Distros are like leagues. They all play baseball, but they each
have their own rules. Fans (the users) can choose between them
based on where they are and what kind of baseball they like to
watch. I, for instance, like a good minor league or college game.
The lack of hype and “polish” tends to feel more authentic. Some
leagues are based on others (like many of today’s Debian-based
distros).

You can take this analogy or leave it, but while I was
ruminating it this week, I heard the story of the short-lived
Federal League, a group of eight teams bankrolled by some wealthy
businessmen eager to make some money from the huge baseball
phenomenon in the early 20th Century. The Federal League set up in
1914, lured some players over who were sick and tired of fixed
salary scales and reserve contracts, and got running. Immediately,
the fan base was divided into three and the other two established
leagues saw an attendance decline.

Ban Johnson raised his leagues’ salaries from some of the star
players and threatened to blacklist any player who went over to the
new FL. The FL fired back with an anti-trust lawsuit, but the judge
held off of his ruling, expecting the FL’s financial troubles to
force them to settle out of court. By December 1915, that’s exactly
what happened. The FL disbanded, and attendance went back up in the
other two leagues.

(Baseball-as-monopoly tends to bring up an analogy to another
certain software company, In know. That’s the trouble with
analogies. They aren’t perfect, and can be interpreted a bazillion
ways. But, for now, I’ll stick with the league/distro model.)

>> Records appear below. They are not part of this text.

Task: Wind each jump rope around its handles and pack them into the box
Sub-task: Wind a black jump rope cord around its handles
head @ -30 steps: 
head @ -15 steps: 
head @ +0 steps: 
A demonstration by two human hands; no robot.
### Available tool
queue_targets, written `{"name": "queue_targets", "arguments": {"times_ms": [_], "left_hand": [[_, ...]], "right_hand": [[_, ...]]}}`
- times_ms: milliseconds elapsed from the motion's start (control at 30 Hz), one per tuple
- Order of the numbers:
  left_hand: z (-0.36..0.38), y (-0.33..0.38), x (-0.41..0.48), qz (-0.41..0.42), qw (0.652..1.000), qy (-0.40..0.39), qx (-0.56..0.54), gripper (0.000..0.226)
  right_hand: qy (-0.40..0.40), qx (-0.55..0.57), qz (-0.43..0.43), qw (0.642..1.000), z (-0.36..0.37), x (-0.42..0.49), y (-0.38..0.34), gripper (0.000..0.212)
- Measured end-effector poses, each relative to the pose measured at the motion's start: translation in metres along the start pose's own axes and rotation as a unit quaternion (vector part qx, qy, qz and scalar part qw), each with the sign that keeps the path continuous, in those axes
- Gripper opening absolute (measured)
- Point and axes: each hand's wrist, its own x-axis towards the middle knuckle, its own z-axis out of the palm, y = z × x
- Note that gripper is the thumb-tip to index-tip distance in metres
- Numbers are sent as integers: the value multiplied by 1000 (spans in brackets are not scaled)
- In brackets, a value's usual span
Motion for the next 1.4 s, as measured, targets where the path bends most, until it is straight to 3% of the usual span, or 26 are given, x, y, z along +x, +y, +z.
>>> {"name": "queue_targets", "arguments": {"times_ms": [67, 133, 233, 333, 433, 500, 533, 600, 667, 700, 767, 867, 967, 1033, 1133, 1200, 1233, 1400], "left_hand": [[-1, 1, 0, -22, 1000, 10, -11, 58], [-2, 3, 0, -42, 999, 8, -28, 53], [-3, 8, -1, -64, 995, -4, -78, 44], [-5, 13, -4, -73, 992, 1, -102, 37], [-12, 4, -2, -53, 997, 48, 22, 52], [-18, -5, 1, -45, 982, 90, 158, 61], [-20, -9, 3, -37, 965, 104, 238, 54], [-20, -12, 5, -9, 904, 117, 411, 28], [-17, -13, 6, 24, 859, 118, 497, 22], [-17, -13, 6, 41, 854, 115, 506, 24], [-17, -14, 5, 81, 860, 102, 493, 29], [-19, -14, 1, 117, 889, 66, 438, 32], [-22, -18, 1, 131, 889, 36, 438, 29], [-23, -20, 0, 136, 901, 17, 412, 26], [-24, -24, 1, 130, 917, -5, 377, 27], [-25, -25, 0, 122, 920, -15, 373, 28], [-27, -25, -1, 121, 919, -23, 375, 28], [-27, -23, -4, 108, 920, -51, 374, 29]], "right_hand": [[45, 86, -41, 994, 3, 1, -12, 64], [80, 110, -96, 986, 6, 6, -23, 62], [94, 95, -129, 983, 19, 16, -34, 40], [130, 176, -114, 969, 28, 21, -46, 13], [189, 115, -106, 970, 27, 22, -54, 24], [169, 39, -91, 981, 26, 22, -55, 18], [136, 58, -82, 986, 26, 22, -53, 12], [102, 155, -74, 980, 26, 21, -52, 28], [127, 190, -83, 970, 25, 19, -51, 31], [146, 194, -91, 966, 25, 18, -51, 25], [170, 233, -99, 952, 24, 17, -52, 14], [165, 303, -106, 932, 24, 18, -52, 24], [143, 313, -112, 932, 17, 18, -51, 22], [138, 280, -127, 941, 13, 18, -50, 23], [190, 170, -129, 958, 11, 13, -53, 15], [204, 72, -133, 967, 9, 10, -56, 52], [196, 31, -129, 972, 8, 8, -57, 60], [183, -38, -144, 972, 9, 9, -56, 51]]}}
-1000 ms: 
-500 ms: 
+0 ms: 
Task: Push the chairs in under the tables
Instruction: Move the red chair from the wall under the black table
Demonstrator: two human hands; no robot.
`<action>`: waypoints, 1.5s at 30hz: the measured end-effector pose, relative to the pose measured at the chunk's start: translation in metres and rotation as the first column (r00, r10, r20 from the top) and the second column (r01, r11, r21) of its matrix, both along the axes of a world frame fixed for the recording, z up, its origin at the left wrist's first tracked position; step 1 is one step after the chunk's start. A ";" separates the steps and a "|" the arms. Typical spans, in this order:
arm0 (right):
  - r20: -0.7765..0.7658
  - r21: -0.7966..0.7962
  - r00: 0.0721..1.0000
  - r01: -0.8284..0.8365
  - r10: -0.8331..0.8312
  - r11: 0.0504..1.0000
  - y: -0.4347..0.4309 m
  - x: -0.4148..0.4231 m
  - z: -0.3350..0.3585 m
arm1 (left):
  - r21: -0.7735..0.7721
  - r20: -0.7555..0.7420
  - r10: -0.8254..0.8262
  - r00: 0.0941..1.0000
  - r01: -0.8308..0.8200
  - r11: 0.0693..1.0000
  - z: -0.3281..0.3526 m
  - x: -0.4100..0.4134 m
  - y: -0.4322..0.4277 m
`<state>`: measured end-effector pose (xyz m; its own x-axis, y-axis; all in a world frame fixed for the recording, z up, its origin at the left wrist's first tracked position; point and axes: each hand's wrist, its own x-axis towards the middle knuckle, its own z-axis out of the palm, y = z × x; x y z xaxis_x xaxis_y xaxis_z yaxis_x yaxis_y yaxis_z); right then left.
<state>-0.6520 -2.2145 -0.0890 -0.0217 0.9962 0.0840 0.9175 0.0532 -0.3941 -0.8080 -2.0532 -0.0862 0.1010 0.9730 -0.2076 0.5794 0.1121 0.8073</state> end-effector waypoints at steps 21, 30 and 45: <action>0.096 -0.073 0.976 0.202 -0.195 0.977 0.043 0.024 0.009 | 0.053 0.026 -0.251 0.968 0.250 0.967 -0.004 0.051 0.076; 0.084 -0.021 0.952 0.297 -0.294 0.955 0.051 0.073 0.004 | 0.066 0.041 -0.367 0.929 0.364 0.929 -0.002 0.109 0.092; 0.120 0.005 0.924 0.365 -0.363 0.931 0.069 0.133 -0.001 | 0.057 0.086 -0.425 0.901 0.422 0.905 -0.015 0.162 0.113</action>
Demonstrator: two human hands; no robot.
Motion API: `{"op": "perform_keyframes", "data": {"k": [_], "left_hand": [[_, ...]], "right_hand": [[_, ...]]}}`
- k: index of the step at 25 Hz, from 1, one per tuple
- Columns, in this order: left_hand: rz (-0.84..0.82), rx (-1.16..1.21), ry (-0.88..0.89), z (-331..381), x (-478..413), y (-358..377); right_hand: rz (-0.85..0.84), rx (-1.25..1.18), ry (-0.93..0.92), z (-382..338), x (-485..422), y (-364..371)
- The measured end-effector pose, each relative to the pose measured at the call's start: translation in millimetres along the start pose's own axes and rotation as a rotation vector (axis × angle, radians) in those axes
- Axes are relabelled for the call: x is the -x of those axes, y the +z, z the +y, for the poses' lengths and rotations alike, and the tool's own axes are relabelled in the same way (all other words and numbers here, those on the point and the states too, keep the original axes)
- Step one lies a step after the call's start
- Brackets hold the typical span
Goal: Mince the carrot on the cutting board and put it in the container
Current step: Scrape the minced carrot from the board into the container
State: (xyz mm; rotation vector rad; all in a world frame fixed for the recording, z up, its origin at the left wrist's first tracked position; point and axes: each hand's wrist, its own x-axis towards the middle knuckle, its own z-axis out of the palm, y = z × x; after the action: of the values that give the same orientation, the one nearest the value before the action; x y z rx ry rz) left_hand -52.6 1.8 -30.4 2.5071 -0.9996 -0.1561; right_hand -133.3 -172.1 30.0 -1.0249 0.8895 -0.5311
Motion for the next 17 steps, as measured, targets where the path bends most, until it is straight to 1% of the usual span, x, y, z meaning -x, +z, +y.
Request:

The reason why I am going over the history lesson today is
because of all of the buzz in punditville lately regarding the
sheer number of distributions out there and how Linux needs to
unify. The story of the Federal League tends to support that: too
many leagues put a strain on the fan base and the resources each
league can have. Do we have too many distributions to effectively
support Linux as a whole?

If the number of development resources (i.e., players) were more
limited, then I would say yes. But the numbers are greater, and I
think each project will be able to attract the players it needs to
get the job done. The open source nature of the distros also means
that what’s done in one will usually be available in the others.
Leagues (especially in the early days of baseball, tended to be
more proprietary in nature).

There is, I think, a slight risk that all these distributions
are diluting the user base. Less distros would mean more users per
distro and therefore more homegrown marketing and feedback support.
I think that dilution is not much of a concern.

Still, with more corporate funding coming into the open source
field, I think natural evolution will trim down the number of
distributions without any active interference. Simply put, most
developers will go where the money is, and if that means delaying
work on Brian’s Linux Distro 1.2 to work on Red Hat, Ubuntu, or
Mandriva for some money, then that may be the way things will
go.

So I wouldn’t worry about to much diversification. The natural
ecosystem of the free and open source software community should
settle that issue on its own. Like the slow progress of baseball
over the years, open source will ultimately come out the winner.
And so will we fans.


Program Note: Due to my inattention to the entire
article from SingleHop on RHEL and CentOS posted earlier this
morning, I did not see it was an advertisement for services for
that company. I regret the error, and I have pulled the story.